Helge Brinkeback
- Born: 14 April 1918 Norrköping, Sweden
- Died: 14 June 1983 (aged 65)
- Nationality: Swedish

Career history
- 1948–1952: Vargarna

Individual honours
- 1950, 1951: Swedish Champion

Team honours
- 1949, 1951: Swedish Team Championship

= Helge Brinkeback =

Swedish speedway rider (1918–1983)

Helge Ivar Brinkeback (14 April, 1918–14 June, 1983) was an international motorcycle speedway rider from Sweden. He was twice champion of Sweden.

== Career ==
Helge Brinkeback made his Swedish leagues debut during the 1948 Swedish speedway season for Vargarna. The following season in 1949, he had a very successful season, after reaching the Swedish Individual Speedway Championship final in Stockholm, where he finished in ninth place and making his debut for the Sweden national speedway team, when Sweden beat Poland in a test match. He also won the Swedish Team Championship with Vargarna.
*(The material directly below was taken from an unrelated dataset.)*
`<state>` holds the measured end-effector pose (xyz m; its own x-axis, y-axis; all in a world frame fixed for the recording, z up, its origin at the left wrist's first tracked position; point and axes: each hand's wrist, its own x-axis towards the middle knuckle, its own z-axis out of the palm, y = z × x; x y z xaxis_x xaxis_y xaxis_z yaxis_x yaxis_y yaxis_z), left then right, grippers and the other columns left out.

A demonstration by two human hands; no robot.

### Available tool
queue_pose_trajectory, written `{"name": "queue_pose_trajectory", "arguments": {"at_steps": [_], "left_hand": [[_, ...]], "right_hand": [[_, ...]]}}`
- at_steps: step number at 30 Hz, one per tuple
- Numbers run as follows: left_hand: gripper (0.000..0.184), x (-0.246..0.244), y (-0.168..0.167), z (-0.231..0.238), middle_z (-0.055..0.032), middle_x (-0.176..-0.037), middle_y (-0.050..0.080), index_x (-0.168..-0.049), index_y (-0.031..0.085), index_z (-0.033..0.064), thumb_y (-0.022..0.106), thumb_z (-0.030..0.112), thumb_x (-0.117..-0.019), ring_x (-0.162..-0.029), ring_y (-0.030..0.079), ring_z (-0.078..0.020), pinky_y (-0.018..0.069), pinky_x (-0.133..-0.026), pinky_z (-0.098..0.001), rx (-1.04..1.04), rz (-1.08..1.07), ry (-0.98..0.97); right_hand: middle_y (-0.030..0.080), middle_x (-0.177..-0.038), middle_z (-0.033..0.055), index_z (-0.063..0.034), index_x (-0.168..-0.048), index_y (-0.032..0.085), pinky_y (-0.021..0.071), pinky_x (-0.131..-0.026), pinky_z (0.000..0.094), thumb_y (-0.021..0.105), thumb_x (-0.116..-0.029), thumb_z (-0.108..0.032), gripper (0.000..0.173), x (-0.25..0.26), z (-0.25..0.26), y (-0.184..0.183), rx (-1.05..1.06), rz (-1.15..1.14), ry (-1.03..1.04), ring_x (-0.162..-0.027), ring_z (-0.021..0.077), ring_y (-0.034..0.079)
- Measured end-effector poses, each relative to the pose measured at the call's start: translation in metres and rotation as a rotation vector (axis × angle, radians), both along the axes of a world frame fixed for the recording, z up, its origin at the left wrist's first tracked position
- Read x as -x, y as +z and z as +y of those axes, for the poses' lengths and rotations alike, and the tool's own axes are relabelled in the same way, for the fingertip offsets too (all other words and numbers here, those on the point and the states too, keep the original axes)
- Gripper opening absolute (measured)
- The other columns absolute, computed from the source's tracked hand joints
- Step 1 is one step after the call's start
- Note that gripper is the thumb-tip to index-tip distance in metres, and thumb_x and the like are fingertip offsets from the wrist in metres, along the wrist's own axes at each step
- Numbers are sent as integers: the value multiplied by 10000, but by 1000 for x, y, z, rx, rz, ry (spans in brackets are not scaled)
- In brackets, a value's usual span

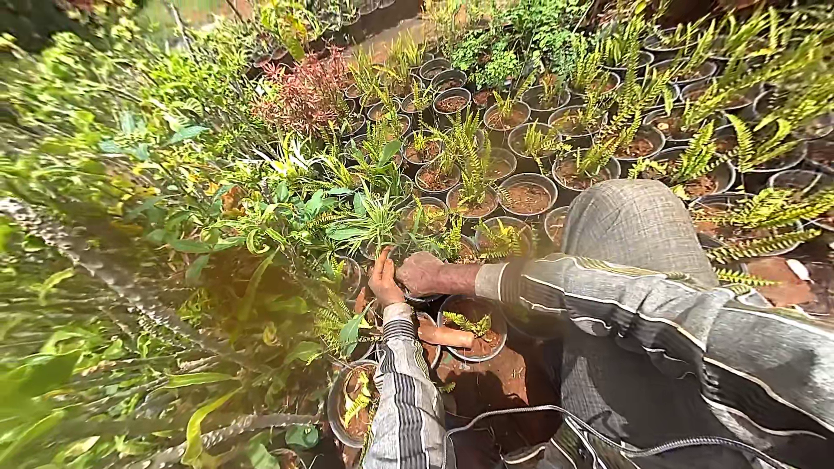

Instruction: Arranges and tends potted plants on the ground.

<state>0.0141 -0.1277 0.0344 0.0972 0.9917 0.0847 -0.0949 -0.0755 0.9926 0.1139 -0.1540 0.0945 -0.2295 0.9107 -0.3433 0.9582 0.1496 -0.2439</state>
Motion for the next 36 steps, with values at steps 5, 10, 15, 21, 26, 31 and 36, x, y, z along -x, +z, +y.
{"name": "queue_pose_trajectory", "arguments": {"at_steps": [5,10,15,21,26,31,36], "left_hand": [[339,3,-2,3,-176,-1379,640,-1310,643,-61,452,45,-1051,-1303,576,-192,402,-1122,-326,7,43,15],[421,18,-14,14,-208,-1496,532,-1415,527,-89,335,103,-1093,-1417,481,-244,339,-1195,-358,68,-26,16],[419,6,-4,4,-224,-1473,552,-1378,558,-105,323,96,-1095,-1421,480,-252,314,-1209,-354,30,58,39],[413,8,1,2,-196,-1480,556,-1388,571,-74,334,108,-1103,-1425,478,-232,306,-1212,-347,40,89,30],[425,9,-3,6,-206,-1500,532,-1410,542,-85,310,91,-1101,-1445,455,-235,292,-1221,-334,14,72,-6],[449,8,-1,2,-205,-1512,519,-1424,533,-73,289,121,-1101,-1435,462,-241,316,-1207,-364,52,59,-9],[416,4,1,1,-212,-1498,525,-1425,524,-80,329,114,-1113,-1416,479,-229,333,-1194,-338,95,29,46]], "right_hand": [[688,-971,214,4,-975,693,503,-769,614,696,-928,-263,271,6,-8,17,12,-24,-13,-962,416,671],[686,-980,213,0,-1001,694,502,-767,623,734,-906,-267,286,-11,-20,78,52,-2,-113,-971,414,667],[671,-1204,238,9,-1200,686,467,-961,625,552,-1050,-214,300,-54,-11,80,15,175,-151,-1158,414,630],[712,-1141,173,-54,-1189,719,502,-942,589,545,-1032,-195,273,-58,-15,124,-337,364,-233,-1109,355,666],[705,-838,122,-70,-1043,705,537,-702,548,539,-994,-176,204,-49,-23,113,-749,497,-291,-792,307,703],[701,-1029,216,-14,-1093,707,493,-802,636,711,-936,-212,253,-23,-35,27,5,-62,17,-1018,429,663],[728,-1006,175,-74,-1172,709,518,-795,605,619,-959,-215,272,-33,-20,59,-277,126,-181,-982,386,698]]}}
Brinkeback continued to consolidate his position as one of speedway's leading riders of the period, when he became the champion of Sweden, after winning the 1950 Swedish individual title. In addition, his team finished runner up behind Filbyterna.

Brinkeback then successfully defended his Swedish crown in 1951 and won a second league championship with Vargarna.

==Other pursuits==
In addition to his speedway career he appeared in the Swedish film Farlig Kurva in 1952.